→ **Aim of the exercise**:
In the data below, find each line carrying the string "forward" and copy it out.
#### Available data ####
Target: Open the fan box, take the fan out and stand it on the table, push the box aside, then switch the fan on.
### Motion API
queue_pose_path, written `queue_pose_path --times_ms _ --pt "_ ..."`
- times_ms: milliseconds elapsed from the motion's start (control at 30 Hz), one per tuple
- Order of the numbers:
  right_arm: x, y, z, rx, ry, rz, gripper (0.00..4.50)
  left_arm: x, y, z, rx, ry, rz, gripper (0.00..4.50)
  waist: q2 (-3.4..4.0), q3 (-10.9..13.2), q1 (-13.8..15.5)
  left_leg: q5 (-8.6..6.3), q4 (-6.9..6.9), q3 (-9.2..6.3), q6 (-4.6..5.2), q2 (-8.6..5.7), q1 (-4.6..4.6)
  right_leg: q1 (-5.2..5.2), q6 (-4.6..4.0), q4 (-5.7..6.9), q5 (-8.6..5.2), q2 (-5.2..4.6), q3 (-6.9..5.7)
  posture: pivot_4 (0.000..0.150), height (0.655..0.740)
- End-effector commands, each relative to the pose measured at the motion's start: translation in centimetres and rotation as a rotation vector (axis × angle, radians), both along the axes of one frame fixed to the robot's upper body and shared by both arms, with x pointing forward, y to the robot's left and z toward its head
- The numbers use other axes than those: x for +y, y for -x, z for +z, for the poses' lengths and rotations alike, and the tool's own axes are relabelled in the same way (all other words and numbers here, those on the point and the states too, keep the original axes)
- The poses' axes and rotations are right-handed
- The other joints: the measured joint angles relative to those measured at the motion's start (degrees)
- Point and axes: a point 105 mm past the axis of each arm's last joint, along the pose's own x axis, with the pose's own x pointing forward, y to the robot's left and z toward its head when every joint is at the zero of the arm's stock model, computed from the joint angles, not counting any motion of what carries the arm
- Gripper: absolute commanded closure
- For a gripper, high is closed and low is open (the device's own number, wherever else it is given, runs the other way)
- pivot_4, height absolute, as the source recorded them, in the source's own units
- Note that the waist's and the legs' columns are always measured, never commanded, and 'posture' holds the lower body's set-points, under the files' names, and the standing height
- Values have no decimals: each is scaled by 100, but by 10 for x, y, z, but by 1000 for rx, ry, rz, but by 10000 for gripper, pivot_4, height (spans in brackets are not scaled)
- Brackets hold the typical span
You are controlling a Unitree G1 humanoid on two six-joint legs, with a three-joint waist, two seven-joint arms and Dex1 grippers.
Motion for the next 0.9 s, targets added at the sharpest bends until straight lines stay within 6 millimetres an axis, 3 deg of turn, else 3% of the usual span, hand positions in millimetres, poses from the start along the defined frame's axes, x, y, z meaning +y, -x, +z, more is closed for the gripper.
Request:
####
→ **Expected output**:
- End-effector commands, each relative to the pose measured at the motion's start: translation in centimetres and rotation as a rotation vector (axis × angle, radians), both along the axes of one frame fixed to the robot's upper body and shared by both arms, with x pointing forward, y to the robot's left and z toward its head
- Point and axes: a point 105 mm past the axis of each arm's last joint, along the pose's own x axis, with the pose's own x pointing forward, y to the robot's left and z toward its head when every joint is at the zero of the arm's stock model, computed from the joint angles, not counting any motion of what carries the arm

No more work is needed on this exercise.